An aide said Yeltsin, his democratic credentials badly stained by the Chechnya campaign and his army in chaos, may address the nation today to stress the importance of Russian rule over the mainly Muslim region.A decision by the Kremlin to rush new armor into Chechnya to back a major ground offensive against its capital Grozny suggested the conflict is about to enter a new, decisive stage.
Western journalists in the republic reported reinforcements of modern Russian armor moving toward Grozny, and refugees fleeing the war-torn city spoke of fresh artillery attacks.
A government spokesman in Moscow claimed the Russian ground forces had completely sealed off Grozny.
But Western journalists said there was still a flow of traffic into Grozny from the east, although there were news reports that Argun, a town east of Grozny, may be about to fall.
Russia's lower house of parliament, the State Duma, appealed to Yeltsin to stop fighting after Russian planes bombed Grozny. Several missiles slammed into crowds of civilians trying to clear the rubble of their wrecked homes.
The crisis appeared to be spinning out of control for Yeltsin amid growing discontent within the highest army ranks, as commanders appeared unwilling to risk their men's lives in an unpopular campaign.
The official Itar-Tass news agency said Defense Minister Pavel Grachev had sacked the entire top leadership of the North Caucasus army group and taken over control of the operation.
A ministry official later denied the Tass report.
Tass also said Grachev had told First Deputy Defense Minister Georgy Kondratyev and deputy ground troops commander Col. Gen. Eduard Vorobyov to resign.
RIA news agency said the commanders had been dismissed for "indecisiveness and inaction."
Alexander Lebed, the commander of the 14th army, said Russia's decision to send troops into Chechnya was a mistake.
"From the military point of view, the Russian army should have never been sent to Chechnya," he was quoted as saying by Russia's Ostankino television.
The operation in Chechnya, which started Dec. 11 to crush the tiny mountainous region's three-year independence bid, has been painfully slow due to low army morale and a growing sense of humiliation about the mission's lack of success.
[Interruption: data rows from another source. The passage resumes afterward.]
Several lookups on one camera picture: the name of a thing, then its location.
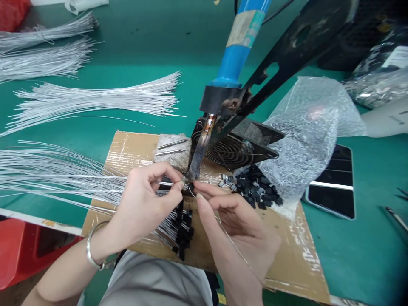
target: bundle of white wires
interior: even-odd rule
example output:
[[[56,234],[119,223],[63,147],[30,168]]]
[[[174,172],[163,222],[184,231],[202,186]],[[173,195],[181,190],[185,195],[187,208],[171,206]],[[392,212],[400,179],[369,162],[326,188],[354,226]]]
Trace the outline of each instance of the bundle of white wires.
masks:
[[[179,116],[173,114],[178,99],[173,92],[181,72],[138,86],[116,89],[78,89],[49,83],[33,87],[32,91],[20,90],[17,97],[25,100],[18,105],[19,114],[9,116],[12,121],[0,136],[74,114],[106,109],[125,109],[156,116]]]
[[[77,70],[91,60],[88,54],[94,45],[84,37],[61,47],[0,54],[0,84],[52,75],[77,78]]]
[[[30,32],[3,32],[0,31],[0,54],[17,51],[41,43],[54,44],[54,40],[93,31],[99,26],[98,20],[92,12],[78,16],[72,21],[51,29],[34,27]]]
[[[22,146],[0,150],[0,191],[12,192],[2,192],[0,198],[33,193],[113,214],[63,195],[74,194],[118,206],[127,178],[124,174],[60,146],[31,141],[19,144]]]

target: blue soldering iron handle
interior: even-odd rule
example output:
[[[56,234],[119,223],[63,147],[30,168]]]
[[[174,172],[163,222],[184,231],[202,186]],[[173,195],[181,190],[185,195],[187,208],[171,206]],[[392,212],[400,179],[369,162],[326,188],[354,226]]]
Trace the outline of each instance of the blue soldering iron handle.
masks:
[[[242,0],[229,34],[218,76],[209,86],[240,88],[239,75],[272,0]]]

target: green workbench
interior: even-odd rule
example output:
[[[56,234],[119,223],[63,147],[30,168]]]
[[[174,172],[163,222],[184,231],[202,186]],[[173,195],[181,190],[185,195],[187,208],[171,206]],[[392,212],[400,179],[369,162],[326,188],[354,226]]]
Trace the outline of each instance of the green workbench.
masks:
[[[275,1],[271,11],[281,2]],[[241,81],[249,78],[304,3],[290,6],[262,27]],[[39,81],[77,88],[117,88],[149,82],[178,70],[184,83],[177,87],[176,96],[181,99],[177,114],[187,118],[98,111],[86,115],[123,117],[155,127],[104,118],[64,119],[0,138],[0,148],[17,145],[19,139],[32,140],[64,146],[104,162],[116,130],[191,134],[201,115],[198,107],[204,86],[218,72],[234,18],[232,2],[221,1],[214,6],[208,0],[137,1],[137,5],[118,1],[94,13],[100,29],[92,36],[104,43],[96,45],[92,61],[79,71],[80,80],[44,77],[0,84],[0,129],[21,102],[13,91],[29,89]],[[43,6],[33,8],[26,23],[52,27],[72,17],[62,5]],[[305,68],[299,75],[344,77],[314,67]],[[265,120],[295,81],[291,78],[251,118]],[[338,143],[353,151],[357,219],[342,220],[303,205],[330,293],[371,305],[395,304],[406,290],[408,235],[383,206],[392,207],[408,221],[408,204],[394,196],[397,187],[408,190],[408,135],[341,138]],[[86,215],[82,208],[34,195],[0,198],[0,208],[74,228],[82,227]]]

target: smartphone
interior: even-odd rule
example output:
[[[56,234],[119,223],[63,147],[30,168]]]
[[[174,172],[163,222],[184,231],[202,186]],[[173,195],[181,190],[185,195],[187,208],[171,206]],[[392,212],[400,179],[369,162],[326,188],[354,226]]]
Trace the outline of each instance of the smartphone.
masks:
[[[350,148],[336,145],[327,168],[310,183],[303,200],[339,218],[356,218]]]

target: metal fan grille
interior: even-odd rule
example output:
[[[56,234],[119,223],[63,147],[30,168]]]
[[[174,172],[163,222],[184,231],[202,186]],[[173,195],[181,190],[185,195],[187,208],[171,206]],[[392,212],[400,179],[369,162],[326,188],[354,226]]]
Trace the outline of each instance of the metal fan grille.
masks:
[[[200,135],[201,131],[196,131],[191,137],[194,148]],[[226,167],[228,170],[248,166],[254,160],[252,151],[248,146],[231,135],[227,135],[221,142],[217,143],[212,150],[207,152],[205,157],[214,163]]]
Even a senior Yeltsin aide, asked if the rising civilian death toll in Chechnya might undermine the Russian leader's image as a democrat, conceded this would not help any leader.
"Such a situation can in no way strengthen the image of any leader," Yeltsin's adviser on international affairs, Dmitry Ryurikov, told a Moscow news conference.
But Ryurikov said Yeltsin was in firm control of Russia, despite signs of dissent about the campaign.